Володя, стоявший на мостике сзади капитана, в первые минуты с чувством страха посматривал на эти слегка покачивающиеся вместе с корветом реи, на которых, словно муравьи, чернели перегнувшиеся люди. Ему казалось, что вот-вот кто-нибудь сорвется — и если с конца, то упадет в море, а если с середины, то на смерть разобьется на палубе. Он слышал — бывали такие примеры. И в голове его невольно проносились мысли о той ежеминутной опасности, которой подвергаются матросы. Если теперь при тихой погоде и незначительной качке ему казалось их положение опасным, то каково оно во время бури, когда реи стремительно качаются, делая страшные размахи. Каково работать при дьявольском ветре? Каково устоять там?

И он, еще совсем неопытный моряк, преувеличивающий опасность, решил непременно как-нибудь самому сходить на рею и как-то невольно проникался еще большей любовью и большим уважением к матросам.

— Молодцами работают, Андрей Николаевич, — промолвил капитан, все время не спускавший глаз с рей.

— Хорошие марсовые, — весело ответил старший офицер, видимо довольный и похвалой капитана, и тем, что они действительно «молодцами работали».

— Готово, — крикнули с марсов.

— Отдавай! С реев долой! Пошел марса-шкоты [Шкоты – веревки, прикрепленные к углу парусов и растягивающие их. Эти веревки принимают название того паруса, к которому прикреплены, например, брам-шкот, марса-шкот, бизань-шкот и т. д.]! Фок [Фок – самый нижний парус на фок-мачте, привязывается к фока-рее.] и грот [Грот – такой же на грот-мачте.] садить!..

Топот матросских ног да легкий шум веревок нарушали тишину работ. Изредка, впрочем, когда боцмана увлекались, с бака долетали энергические словечки, но они еще не расточались с особенной щедростью ввиду того, что все шло хорошо.

Но вот какая-то снасть «заела» (не шла) на баке, и кливер что-то не поднимался.

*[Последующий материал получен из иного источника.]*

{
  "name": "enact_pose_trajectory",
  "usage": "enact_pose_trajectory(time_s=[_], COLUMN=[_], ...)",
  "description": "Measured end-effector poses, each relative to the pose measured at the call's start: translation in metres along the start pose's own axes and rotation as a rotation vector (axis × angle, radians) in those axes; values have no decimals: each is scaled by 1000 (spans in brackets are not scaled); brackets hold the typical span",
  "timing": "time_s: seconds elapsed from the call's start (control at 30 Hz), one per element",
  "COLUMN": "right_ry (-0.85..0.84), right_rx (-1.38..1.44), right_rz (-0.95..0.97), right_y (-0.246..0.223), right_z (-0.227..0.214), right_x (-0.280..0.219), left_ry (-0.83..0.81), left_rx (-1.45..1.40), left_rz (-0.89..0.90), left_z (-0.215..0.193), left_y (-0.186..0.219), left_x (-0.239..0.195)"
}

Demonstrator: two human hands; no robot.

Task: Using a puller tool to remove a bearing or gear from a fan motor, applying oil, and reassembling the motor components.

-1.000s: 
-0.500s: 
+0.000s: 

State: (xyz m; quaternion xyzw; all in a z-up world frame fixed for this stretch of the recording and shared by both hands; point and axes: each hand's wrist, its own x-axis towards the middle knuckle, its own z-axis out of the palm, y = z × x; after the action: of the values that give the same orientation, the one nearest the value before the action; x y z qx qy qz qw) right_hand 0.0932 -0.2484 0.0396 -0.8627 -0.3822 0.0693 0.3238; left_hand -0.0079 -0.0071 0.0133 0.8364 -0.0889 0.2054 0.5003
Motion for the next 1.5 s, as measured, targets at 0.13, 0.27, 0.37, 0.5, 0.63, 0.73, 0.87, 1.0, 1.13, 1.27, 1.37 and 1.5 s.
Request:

Прошла минута, долгая минута, казавшаяся старшему офицеру вечностью, во время которой на баке ругань шла crescendo [С возрастающей силой (итал.)]. Однако Андрей Николаевич крепился и только простирал руки на бак. Но, наконец, не выдержал и сам понесся туда, разрешив себя от долго сдерживаемого желания выругаться…

А капитан, слушая все эти словечки, серьезный и сдержанный, стоял на мостике и только морщился. Все, слава богу, было исправлено — кливер с шумом взвился.

Не прошло и пяти минут с момента вызова всех наверх, как «Коршун» весь покрылся парусами и, словно гигантская белоснежная птица, бесшумно понесся, слегка накренившись и с тихим гулом рассекая своим острым носом воду, которая рассыпалась алмазной пылью, разбиваясь о его «скулы».

Машина была застопорена. Винт поднят из воды, чтобы не мешать ходу, и укреплен в так называемом винтовом колодце.

Аврал был кончен. Подвахтенных просвистали вниз, и вахтенный офицер снова занял свое место на мостике.

— К вечеру возьмите у марселей два рифа, — сказал капитан, обращаясь к вахтенному.

— Есть!

— Того и гляди, к ночи засвежеет, Степан Ильич?..

— Не мудрено и засвежеть, — отвечал старший штурман.

И оба они спустились вниз и разошлись по своим каютам.